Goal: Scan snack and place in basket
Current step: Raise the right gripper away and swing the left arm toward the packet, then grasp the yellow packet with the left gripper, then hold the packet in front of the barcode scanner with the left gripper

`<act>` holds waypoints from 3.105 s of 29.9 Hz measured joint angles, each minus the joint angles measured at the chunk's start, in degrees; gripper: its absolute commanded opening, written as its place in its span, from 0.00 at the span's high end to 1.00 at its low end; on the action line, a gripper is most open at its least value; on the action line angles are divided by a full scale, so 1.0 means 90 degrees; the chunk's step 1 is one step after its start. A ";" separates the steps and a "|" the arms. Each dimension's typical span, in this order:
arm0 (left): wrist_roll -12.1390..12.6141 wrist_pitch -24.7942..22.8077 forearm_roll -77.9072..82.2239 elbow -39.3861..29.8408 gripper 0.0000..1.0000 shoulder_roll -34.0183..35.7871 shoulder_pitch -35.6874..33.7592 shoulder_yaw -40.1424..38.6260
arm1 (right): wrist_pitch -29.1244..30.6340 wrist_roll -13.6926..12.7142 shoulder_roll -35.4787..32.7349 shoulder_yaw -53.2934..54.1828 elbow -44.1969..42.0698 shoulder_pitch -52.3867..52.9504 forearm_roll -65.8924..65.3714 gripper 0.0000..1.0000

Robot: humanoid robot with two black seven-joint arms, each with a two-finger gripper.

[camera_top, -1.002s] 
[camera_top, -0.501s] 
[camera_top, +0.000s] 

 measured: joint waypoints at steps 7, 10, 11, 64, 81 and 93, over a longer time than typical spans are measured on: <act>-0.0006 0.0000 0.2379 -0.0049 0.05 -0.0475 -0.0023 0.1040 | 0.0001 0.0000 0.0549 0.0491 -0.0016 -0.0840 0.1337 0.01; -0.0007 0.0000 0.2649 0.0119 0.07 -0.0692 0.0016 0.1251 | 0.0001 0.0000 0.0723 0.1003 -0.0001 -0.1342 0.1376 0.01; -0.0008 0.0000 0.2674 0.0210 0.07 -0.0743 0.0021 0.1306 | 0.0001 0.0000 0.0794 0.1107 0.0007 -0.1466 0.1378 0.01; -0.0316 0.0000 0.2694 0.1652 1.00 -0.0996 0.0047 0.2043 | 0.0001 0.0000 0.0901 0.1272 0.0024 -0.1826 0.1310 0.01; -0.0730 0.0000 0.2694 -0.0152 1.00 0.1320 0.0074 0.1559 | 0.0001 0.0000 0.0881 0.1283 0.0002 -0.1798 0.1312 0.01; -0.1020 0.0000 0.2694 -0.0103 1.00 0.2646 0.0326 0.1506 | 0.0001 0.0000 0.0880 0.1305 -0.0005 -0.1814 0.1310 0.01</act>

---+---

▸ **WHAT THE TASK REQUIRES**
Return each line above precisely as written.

▸ **ANSWER TO THIS PROBLEM**
Goal: Scan snack and place in basket
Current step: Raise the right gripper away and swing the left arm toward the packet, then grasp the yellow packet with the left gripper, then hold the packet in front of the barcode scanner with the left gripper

`<act>` holds waypoints from 3.105 s of 29.9 Hz measured joint angles, each minus the joint angles measured at the chunk's start, in degrees; gripper: its absolute commanded opening, written as its place in its span, from 0.00 at the span's high end to 1.00 at its low end; on the action line, a gripper is most open at its least value; on the action line angles are divided by a full scale, so 1.0 means 90 degrees; the chunk's step 1 is one step after its start. A ";" separates the steps and a "|" the arms. Each dimension's typical span, in this order:
arm0 (left): wrist_roll -12.1390..12.6141 wrist_pitch -24.7942..22.8077 forearm_roll -77.9072..82.2239 elbow -39.3861..29.8408 gripper 0.0000..1.0000 shoulder_roll -34.0183..35.7871 shoulder_pitch -35.6874..33.7592 shoulder_yaw -40.1424..38.6260
arm1 (right): wrist_pitch -29.1244..30.6340 wrist_roll -13.6926..12.7142 shoulder_roll -35.4787..32.7349 shoulder_yaw -53.2934..54.1828 elbow -44.1969..42.0698 shoulder_pitch -52.3867..52.9504 forearm_roll -65.8924..65.3714 gripper 0.0000..1.0000

Robot: humanoid robot with two black seven-joint arms, each with a two-finger gripper.

[camera_top, -1.002s] 
[camera_top, -0.501s] 
[camera_top, +0.000s] 

 measured: joint waypoints at steps 7, 10, 11, 64, 81 and 93, over a longer time than typical spans are measured on: <act>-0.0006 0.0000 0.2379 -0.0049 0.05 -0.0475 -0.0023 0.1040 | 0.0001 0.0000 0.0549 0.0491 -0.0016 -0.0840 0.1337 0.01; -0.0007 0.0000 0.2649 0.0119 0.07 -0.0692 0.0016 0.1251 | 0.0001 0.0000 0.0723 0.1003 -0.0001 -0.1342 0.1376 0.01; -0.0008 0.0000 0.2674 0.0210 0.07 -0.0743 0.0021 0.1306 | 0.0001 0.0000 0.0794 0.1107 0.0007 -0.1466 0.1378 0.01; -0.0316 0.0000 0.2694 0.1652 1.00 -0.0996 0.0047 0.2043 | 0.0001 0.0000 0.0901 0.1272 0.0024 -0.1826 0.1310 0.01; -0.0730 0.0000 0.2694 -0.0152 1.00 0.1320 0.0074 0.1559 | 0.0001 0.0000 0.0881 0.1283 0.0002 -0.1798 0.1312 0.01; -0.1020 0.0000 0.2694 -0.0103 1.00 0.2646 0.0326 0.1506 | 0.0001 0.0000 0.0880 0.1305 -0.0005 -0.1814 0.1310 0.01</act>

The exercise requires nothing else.